Using $`, $&, and &' without regex overhead 
Author Message
 Using $`, $&, and &' without regex overhead

    I have an idea for enabling use of the $` ($PREMATCH), $& ($MATCH), and
$' ($POSTMATCH) match variables without incurring the extra overhead on
every regex if they're only used infrequently.

The perlre manpage says:

    "Once perl sees that you need one of $&, $` or $' anywhere in the
program, it has to provide them on each and every pattern match.
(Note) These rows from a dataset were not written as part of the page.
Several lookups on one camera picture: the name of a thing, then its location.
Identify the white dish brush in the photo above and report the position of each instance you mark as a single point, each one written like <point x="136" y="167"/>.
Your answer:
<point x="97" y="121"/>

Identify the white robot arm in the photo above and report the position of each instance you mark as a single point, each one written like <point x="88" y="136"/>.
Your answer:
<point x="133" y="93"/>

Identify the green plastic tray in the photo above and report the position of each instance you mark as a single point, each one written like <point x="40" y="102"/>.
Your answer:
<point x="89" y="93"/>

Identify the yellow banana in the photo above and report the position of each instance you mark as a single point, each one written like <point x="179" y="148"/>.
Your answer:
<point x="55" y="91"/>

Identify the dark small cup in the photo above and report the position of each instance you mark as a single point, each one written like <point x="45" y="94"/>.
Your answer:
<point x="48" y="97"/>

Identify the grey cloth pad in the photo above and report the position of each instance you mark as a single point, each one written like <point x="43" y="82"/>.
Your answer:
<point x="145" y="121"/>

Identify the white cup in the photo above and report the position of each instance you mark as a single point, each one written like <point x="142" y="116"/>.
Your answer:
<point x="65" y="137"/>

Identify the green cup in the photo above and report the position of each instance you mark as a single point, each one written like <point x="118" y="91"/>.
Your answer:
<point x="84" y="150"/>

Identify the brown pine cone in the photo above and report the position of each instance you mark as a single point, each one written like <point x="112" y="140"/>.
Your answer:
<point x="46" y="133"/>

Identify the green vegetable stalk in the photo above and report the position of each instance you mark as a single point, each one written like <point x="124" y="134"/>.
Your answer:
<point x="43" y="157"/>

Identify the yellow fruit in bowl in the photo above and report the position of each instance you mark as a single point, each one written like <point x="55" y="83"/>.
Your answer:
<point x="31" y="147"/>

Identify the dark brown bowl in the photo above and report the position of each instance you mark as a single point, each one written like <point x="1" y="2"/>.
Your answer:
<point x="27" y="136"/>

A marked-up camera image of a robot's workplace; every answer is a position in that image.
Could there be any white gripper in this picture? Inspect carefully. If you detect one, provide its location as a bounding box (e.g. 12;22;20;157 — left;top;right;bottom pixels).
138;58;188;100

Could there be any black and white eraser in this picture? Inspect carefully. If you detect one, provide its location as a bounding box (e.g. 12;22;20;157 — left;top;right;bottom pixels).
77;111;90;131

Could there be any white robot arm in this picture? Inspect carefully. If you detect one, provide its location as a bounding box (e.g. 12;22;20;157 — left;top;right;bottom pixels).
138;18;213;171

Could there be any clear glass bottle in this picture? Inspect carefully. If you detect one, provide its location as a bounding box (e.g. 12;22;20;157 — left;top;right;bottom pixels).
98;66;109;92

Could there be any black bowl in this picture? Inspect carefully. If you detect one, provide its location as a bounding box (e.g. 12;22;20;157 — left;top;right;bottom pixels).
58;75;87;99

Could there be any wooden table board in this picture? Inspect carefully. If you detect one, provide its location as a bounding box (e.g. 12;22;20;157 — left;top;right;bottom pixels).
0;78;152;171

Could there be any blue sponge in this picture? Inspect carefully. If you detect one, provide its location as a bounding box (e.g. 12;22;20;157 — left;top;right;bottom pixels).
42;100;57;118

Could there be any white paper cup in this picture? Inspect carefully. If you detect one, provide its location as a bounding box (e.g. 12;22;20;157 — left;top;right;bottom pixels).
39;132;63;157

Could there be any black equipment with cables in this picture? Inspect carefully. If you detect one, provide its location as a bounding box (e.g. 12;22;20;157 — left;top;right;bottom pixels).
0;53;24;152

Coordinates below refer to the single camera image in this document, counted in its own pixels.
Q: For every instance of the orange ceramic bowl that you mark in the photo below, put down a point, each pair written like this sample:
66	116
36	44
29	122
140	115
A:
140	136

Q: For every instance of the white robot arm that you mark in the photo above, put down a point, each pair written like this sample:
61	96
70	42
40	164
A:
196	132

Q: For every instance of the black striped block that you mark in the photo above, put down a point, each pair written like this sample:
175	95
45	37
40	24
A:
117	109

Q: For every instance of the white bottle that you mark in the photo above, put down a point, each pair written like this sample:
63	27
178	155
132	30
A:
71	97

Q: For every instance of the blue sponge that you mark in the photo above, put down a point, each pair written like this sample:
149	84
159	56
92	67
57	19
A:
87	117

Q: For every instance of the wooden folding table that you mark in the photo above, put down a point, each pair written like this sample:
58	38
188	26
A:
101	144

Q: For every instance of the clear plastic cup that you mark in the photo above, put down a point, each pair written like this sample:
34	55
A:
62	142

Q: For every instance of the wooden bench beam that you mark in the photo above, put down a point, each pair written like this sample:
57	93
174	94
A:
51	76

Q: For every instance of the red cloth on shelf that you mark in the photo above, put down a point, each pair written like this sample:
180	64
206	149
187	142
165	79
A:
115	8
This can
slow your program down."

    For this reason, I usually avoid these match variables in my scripts.
However, perlre also says, "some algorithms really appreciate them."  I've
thought that it would be good to if there was a way to enable these
variables only if a user specifically "requests" that these variables be
filled, to avoid the overhead on every regex.  Here's an idea for
accomplishing this:

(1) Create a new pragma to enable automatic generation of the $`, $&, and $'
variables in every regex.  Perhaps it could be called "use regex_match",
although the name is not important.  I'll use this name in this post for
discussion purposes.

(2) If a user specifically enables the "use regex_match" pragma, the three
match variables would be enabled for every regex.

(3) If the user says "no regex_match", the match variables would only be
enabled if the user specifically "requests" them (more later).
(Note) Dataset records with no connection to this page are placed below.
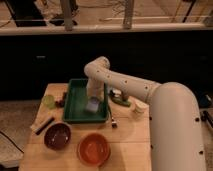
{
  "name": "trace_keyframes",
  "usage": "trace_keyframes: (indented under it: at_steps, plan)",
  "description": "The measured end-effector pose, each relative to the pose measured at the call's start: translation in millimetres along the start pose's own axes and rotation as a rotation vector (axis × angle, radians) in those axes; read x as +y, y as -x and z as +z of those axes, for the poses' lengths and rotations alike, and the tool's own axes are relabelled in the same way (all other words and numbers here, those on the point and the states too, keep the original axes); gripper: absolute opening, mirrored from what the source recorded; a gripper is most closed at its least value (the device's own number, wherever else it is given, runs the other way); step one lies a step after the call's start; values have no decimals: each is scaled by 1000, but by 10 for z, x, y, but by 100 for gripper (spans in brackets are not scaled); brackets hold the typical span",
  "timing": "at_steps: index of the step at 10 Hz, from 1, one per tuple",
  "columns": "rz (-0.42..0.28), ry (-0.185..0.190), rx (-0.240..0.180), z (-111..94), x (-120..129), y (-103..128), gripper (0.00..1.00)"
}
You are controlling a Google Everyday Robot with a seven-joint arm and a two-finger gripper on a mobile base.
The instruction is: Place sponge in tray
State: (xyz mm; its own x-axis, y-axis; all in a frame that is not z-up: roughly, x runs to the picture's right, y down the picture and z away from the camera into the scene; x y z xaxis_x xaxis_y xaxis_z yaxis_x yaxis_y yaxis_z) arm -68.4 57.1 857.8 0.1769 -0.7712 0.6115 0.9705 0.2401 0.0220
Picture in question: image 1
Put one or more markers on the dark purple bowl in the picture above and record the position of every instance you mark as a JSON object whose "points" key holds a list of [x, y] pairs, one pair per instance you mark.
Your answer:
{"points": [[57, 136]]}

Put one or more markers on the metal railing frame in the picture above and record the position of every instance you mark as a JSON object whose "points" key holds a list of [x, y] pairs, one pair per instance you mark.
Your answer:
{"points": [[34, 17]]}

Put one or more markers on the yellow-green cup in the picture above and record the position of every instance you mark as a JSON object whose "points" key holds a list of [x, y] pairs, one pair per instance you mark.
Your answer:
{"points": [[48, 101]]}

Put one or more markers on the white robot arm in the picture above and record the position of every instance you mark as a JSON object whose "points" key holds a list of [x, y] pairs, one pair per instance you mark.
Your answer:
{"points": [[175, 129]]}

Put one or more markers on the small black-white tool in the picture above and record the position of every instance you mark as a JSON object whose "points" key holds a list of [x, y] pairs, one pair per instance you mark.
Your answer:
{"points": [[113, 121]]}

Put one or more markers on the orange bowl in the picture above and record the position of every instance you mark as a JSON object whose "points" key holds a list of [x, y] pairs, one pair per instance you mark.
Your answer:
{"points": [[93, 150]]}

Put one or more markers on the green plastic tray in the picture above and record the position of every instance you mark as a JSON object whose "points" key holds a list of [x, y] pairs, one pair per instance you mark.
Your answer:
{"points": [[75, 111]]}

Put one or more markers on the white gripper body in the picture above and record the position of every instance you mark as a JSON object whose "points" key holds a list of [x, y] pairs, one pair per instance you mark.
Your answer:
{"points": [[95, 88]]}

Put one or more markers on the white cylindrical cup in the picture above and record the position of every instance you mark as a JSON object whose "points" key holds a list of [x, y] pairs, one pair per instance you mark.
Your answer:
{"points": [[139, 107]]}

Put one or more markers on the black rectangular bar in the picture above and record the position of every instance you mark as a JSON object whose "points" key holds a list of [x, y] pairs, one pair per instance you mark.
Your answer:
{"points": [[44, 125]]}
(4) If neither "use regex_match" nor "no regex_match" are present, the
decision on whether to enable the match variables would follow the rule
currently in Perl (i.e., if any of these match variables appear in the
script, the match variables must be generated for each and every regex).

(5) If the user say "no regex_match", the match variables could be
specifically enabled for a particular regex by use of a /x option on the m//
or s/// operators (I'll call the option /r, just to make up a name).  Thus,
the user could write:

    no regex_match;
    "Jack and Jill" = m/(and)/r;
    print "pre-match = $`\ "; # prints Jack
    print "match = $&\n"; # prints and
    print "match = $'\n"; # prints Jill

yet subsequent regexes would not be subject to the overhead of generating
$`, $&, and $'.

Perhaps there are reasons why this approach would not be workable (or
useful), but I thought I'd toss this out for discussion.  Any comments?

Brett



Tue, 24 Jul 2001 03:00:00 GMT  
 Using $`, $&, and &' without regex overhead

Quote:

>    I have an idea for enabling use of the $` ($PREMATCH), $&
>    ($MATCH), and $' ($POSTMATCH) match variables without incurring
>    the extra overhead on every regex if they're only used
>    infrequently.
>    [SNIP]

Excellent suggestion, but more complex than it needs to be, I think.

How about this instead:

        Retain the current behaviour (i.e. set $`, $&, and $'
        everywhere if they're used anywhere) as the default.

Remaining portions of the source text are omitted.